**TASK DESCRIPTION:** Look below for the line containing "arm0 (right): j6", then write out that line and every line after it to the end, exactly, minus the pictures.

**SOURCE DATA:**
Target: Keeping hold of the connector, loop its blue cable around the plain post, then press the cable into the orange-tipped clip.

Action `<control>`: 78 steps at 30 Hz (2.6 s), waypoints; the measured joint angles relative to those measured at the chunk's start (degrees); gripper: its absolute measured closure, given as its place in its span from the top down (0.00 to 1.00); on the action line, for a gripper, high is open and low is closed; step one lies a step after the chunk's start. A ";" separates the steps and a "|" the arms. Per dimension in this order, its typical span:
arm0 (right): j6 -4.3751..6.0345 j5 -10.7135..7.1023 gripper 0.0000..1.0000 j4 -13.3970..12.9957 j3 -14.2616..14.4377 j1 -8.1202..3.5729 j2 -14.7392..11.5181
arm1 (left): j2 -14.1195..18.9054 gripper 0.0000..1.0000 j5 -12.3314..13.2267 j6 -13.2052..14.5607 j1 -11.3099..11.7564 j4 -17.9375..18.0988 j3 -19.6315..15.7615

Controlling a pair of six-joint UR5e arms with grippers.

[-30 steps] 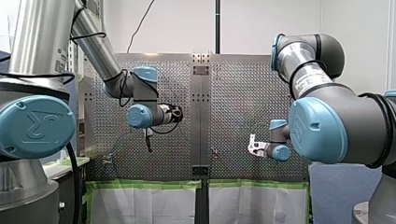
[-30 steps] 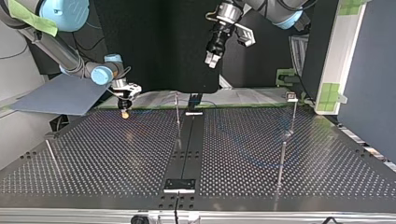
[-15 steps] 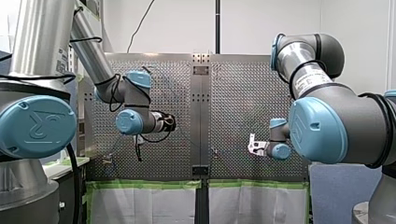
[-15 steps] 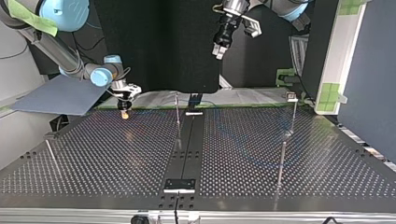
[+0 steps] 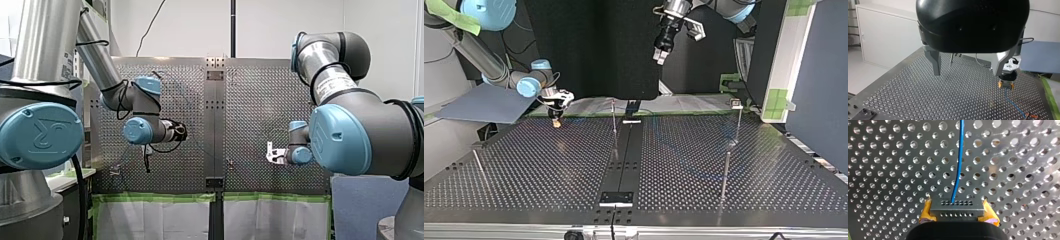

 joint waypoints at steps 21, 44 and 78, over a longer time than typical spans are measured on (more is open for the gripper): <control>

**REPLY:**
arm0 (right): j6 -4.3751..6.0345 j5 -10.7135..7.1023 gripper 0.0000..1.0000 j4 -13.3970..12.9957 j3 -14.2616..14.4377 j1 -8.1202..3.5729 j2 -14.7392..11.5181
arm1 (left): j2 -14.1195..18.9054 gripper 0.0000..1.0000 j5 -12.3314..13.2267 j6 -13.2052..14.5607 j1 -11.3099..11.7564 j4 -17.9375..18.0988 j3 -19.6315..15.7615

Controlling a pair of six-joint UR5e arms with grippers.

[-30 steps] 
[-30 steps] 
[-15 steps] 
[-15 steps] 
[+0 steps] 

 joint waypoints at steps 21, 44 and 78, over a longer time than typical spans are measured on (more is open for the gripper): <control>

The exercise is fully answered.